Le CRIOC pense que les aux autorités belges devraient suivre la stratégie proposées par l'OMS. De plus, il convient de mettre en place des mesures de prévention qui limitent la consommation nuisible d'alcool, comme celles qui sont déjà prévues pour les jeunes.
En 2011, le Service du Contrôle du Tabac et de l'Alcool prévoit une campagne générale de sensibilisation au sujet de l'interdiction de la vente d'alcool aux jeunes, en collaboration avec les secteurs concernés et quelques associations. Le Service de Contrôle fera également des efforts supplémentaires pour (encore mieux) informer les autorités locales.
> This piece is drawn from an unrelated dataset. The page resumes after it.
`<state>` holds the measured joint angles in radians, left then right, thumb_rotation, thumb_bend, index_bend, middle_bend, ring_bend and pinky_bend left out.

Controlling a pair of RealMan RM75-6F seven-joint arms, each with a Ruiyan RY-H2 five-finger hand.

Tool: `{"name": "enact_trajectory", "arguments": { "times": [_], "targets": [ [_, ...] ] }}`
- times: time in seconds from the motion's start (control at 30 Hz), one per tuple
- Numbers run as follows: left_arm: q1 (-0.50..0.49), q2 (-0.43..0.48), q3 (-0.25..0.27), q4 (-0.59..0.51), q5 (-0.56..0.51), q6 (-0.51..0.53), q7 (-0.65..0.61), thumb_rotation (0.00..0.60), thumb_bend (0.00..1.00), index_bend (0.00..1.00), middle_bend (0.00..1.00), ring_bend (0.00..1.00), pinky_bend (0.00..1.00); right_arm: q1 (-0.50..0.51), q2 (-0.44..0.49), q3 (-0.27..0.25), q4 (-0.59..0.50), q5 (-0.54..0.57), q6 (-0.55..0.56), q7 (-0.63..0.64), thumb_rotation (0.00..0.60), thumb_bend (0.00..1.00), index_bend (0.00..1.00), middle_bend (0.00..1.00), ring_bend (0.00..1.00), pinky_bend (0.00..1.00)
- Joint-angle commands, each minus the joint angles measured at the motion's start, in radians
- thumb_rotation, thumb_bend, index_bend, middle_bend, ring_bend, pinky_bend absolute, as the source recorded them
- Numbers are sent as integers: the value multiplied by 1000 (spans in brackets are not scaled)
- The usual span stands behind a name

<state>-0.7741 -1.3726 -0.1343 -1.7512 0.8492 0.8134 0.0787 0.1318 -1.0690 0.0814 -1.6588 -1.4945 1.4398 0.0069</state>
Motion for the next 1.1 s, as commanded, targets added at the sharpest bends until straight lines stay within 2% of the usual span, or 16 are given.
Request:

Pendant la période de fin d'année, avec la fin des examens en vue, les contrôleurs vont se concentrer sur les marchés de Noël et l'horeca dans les environs des écoles et dans les quartiers qui sont populaires parmi les étudiants.
Le CRIOC applaudit les efforts du SPF Santé publique pour bannir l'alcool parmi les jeunes. Le CRIOC s'efforce également d'inciter les consommateurs à une consommation responsable et donc modérée d'alcool. Et estime que là où des infractions sont encore constatées, les autorités publiques doivent donner la priorité à leur traitement et leur solution dans les plus brefs délais.